Collected material:
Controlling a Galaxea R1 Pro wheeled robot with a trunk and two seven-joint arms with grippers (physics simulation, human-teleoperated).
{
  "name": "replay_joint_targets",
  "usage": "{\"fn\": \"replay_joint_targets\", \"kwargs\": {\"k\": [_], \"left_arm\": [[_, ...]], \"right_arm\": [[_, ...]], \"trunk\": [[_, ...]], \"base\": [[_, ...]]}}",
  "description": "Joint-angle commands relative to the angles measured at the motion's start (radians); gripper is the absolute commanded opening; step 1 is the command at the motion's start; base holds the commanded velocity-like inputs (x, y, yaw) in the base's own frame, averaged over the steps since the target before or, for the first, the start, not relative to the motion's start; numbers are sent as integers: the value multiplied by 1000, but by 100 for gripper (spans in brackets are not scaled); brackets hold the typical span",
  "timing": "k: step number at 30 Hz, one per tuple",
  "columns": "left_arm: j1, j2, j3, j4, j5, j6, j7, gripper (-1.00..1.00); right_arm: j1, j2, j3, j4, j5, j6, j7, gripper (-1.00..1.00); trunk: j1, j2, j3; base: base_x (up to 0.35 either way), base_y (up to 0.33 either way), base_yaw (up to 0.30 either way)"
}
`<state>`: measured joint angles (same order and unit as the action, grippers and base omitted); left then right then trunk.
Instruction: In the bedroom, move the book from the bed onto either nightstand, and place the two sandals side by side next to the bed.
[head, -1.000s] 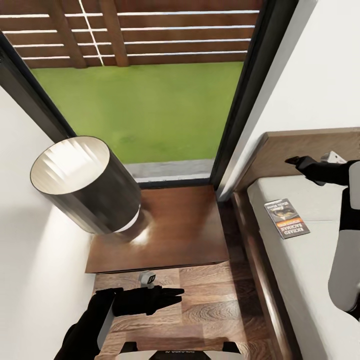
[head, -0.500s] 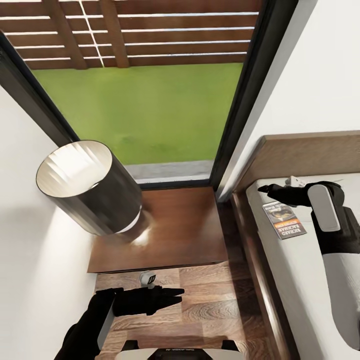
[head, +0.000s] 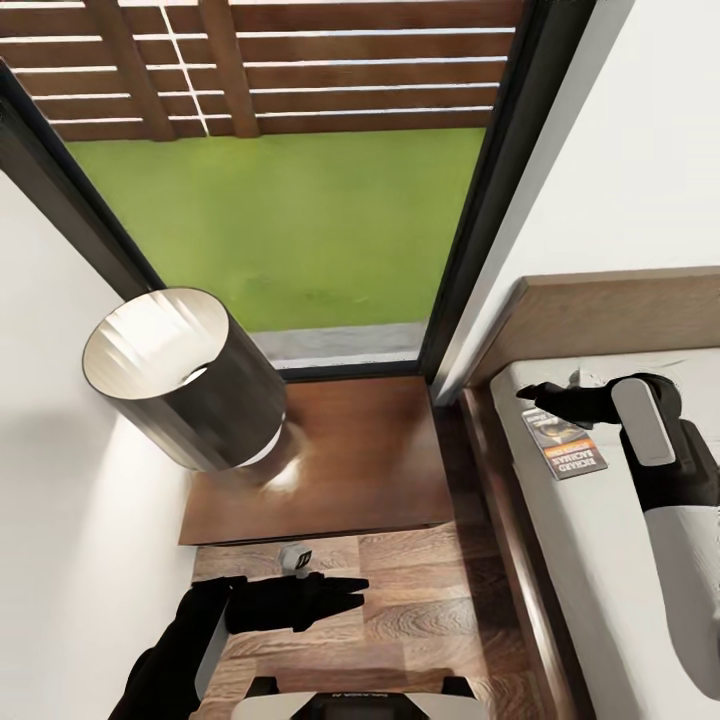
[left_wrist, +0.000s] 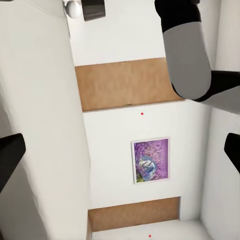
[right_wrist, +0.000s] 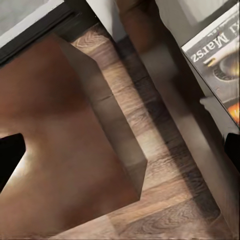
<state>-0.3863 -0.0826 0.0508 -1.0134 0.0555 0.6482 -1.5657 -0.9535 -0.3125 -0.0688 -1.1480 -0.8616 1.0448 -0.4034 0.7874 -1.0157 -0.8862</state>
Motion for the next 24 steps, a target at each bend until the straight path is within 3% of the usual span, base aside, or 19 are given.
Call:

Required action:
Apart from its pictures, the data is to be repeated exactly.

Written solution:
Controlling a Galaxea R1 Pro wheeled robot with a trunk and two seven-joint arms with grippers (physics simulation, human-teleoperated).
{
  "name": "replay_joint_targets",
  "usage": "{\"fn\": \"replay_joint_targets\", \"kwargs\": {\"k\": [_], \"left_arm\": [[_, ...]], \"right_arm\": [[_, ...]], \"trunk\": [[_, ...]], \"base\": [[_, ...]]}}",
  "description": "Joint-angle commands relative to the angles measured at the motion's start (radians); gripper is the absolute commanded opening; step 1 is the command at the motion's start; base holds the commanded velocity-like inputs (x, y, yaw) in the base's own frame, averaged over the steps since the target before or, for the first, the start, not relative to the motion's start; numbers are sent as integers: the value multiplied by 1000, but by 100 for gripper (spans in brackets are not scaled); brackets hold the typical span",
  "timing": "k: step number at 30 Hz, one per tuple",
  "columns": "left_arm: j1, j2, j3, j4, j5, j6, j7, gripper (-1.00..1.00); right_arm: j1, j2, j3, j4, j5, j6, j7, gripper (-1.00..1.00); trunk: j1, j2, j3; base: base_x (up to 0.35 either way), base_y (up to 0.33 either way), base_yaw (up to 0.30 either way)"
}
`<state>`: measured joint angles (same order and unit as the action, grippers and base omitted); left then right then trunk.
Instruction: In the bedroom, move the book from the bed onto either nightstand, and place the two sandals side by side next to the bed.
[head, -1.000s] 
[head, -0.500s] 
[head, +0.000s] 
[left_wrist, +0.000s] 
[right_wrist, +0.000s] 
<state>-0.3863 -0.0826 0.0508 -1.0134 0.0555 0.6482 -1.5657 -0.9535 -0.3125 -0.0688 -1.1480 -0.8616 1.0448 -0.4034 0.7874 -1.0157 -0.8862</state>
Motion for the next 24 steps, a target at each bend until the straight path is within 3% of the usual span, base aside, or 19 are given.
Call:

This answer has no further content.